The document also created a phased implementation plan (Phases 1 through 5), which structured the work that followed. Phase 1 (YCQL schema and node identification) and Phase 2 (frontend proxy) would be implemented immediately. Phase 3 (multipart coordination) would come later. The existence of this phased plan allowed the assistant and user to track progress and identify when the implementation diverged from the architecture—as happened when the assistant mistakenly conflated Kuri nodes with S3 frontend proxies.
The document also created explicit design decisions with rationales, such as "No Replication" justified by "Performance focus, Filecoin provides redundancy, cost efficiency." These decisions served as a decision log that could be referenced when questions arose about why certain approaches were chosen.
The Thinking Process: Synthesis Under the Surface
The reasoning block in the message reveals a structured thinking process. The assistant lists eight topics in a numbered sequence, but the order is itself significant. It starts with the high-level overview (establishing the big picture), then drills into each component (frontend, backend, schema), then addresses the complex flows (multipart, reads), then tackles the hard problem (read-after-write), and finally grounds everything in a test plan. This is classic top-down decomposition: establish context, define components, specify interactions, address edge cases, validate.

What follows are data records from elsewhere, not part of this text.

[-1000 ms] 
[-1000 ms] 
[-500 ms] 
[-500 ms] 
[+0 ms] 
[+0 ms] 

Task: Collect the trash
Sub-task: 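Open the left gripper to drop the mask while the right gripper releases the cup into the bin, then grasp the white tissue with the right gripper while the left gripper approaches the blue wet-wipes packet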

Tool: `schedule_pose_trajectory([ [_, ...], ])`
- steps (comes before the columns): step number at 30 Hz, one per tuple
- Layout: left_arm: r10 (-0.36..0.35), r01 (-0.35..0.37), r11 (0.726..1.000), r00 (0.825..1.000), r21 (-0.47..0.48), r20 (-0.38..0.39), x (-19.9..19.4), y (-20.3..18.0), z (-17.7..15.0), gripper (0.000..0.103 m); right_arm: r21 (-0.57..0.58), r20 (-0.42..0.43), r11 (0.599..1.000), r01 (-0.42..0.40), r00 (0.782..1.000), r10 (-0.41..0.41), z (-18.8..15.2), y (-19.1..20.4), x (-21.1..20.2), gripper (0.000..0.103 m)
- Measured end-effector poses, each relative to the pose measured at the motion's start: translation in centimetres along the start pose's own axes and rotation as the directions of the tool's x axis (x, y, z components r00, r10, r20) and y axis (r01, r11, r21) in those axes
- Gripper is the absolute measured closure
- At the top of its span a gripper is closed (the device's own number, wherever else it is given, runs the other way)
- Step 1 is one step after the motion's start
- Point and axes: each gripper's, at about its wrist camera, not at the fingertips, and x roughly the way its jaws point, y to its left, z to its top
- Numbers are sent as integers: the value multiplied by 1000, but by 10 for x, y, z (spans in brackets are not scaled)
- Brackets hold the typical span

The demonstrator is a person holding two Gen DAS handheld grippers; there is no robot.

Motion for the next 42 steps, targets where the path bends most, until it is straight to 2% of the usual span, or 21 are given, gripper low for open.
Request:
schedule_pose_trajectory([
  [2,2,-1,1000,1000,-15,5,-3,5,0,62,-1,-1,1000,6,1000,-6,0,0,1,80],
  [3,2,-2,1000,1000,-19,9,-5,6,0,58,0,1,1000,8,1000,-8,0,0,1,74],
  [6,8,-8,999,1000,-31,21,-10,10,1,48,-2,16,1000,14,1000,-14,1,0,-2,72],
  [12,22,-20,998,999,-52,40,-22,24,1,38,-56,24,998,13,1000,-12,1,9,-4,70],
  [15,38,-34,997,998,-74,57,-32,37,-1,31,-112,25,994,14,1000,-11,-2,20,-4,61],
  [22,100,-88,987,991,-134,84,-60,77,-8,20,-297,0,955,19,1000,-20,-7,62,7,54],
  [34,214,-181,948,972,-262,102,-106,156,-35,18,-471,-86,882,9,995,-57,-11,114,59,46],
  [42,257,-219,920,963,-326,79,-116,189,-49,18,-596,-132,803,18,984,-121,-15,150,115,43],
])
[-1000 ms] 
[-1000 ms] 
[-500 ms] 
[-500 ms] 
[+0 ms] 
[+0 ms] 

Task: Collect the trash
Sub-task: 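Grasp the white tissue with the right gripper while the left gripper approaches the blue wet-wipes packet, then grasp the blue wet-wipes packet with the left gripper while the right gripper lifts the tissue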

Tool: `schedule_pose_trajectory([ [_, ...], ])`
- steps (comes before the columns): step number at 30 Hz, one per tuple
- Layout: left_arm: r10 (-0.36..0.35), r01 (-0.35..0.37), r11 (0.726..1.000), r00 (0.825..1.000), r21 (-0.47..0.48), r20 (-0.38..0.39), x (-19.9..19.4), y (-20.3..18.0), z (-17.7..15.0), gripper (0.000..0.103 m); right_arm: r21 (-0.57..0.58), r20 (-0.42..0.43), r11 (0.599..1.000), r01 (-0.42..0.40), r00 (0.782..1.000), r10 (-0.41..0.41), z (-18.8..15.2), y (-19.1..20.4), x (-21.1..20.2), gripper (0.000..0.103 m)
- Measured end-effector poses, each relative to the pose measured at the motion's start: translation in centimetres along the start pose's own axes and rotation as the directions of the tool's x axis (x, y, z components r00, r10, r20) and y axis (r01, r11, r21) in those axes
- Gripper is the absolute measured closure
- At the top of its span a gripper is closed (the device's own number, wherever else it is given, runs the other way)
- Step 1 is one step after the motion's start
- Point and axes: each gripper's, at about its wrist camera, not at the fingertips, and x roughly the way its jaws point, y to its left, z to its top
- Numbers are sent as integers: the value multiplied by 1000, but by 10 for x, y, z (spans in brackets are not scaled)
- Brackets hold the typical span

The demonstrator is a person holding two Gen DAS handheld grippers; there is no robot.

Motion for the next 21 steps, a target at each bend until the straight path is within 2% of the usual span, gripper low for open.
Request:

The phrase "Excellent! Now I have all the information I need" is more than just enthusiasm—it reflects a cognitive threshold the assistant had crossed. The six exploration tasks had produced a fragmented understanding of the system. The S3 exploration showed how requests flowed. The CQL exploration showed the existing schema. The multipart exploration showed the assembly mechanism. But none of these alone constituted an architecture. The synthesis happened in this message, where the assistant connected the fragments into a coherent whole. The YCQL schema changes would enable the routing logic. The routing logic would enable the multipart coordination. The coordination would enable read-after-write guarantees. Each piece depended on the others, and the architecture document was the first place where all those dependencies were explicitly mapped.
Conclusion
Message 36 is a message about translation—translating deep technical investigation into a design document that would serve as the blueprint for a distributed storage system. It captures the moment when analysis becomes synthesis, when scattered knowledge becomes organized understanding. The architecture document it created would guide the implementation of a horizontally scalable S3-compatible storage layer, even as the implementation would later reveal gaps in the plan. In the end, the document was not the final word but the first word—a starting point that would be refined through the collaborative debugging and architectural correction that followed. For anyone studying how complex systems are designed, this message offers a rare window into the moment of creation, where an AI assistant, having gathered all the pieces, finally saw the whole picture and committed it to disk.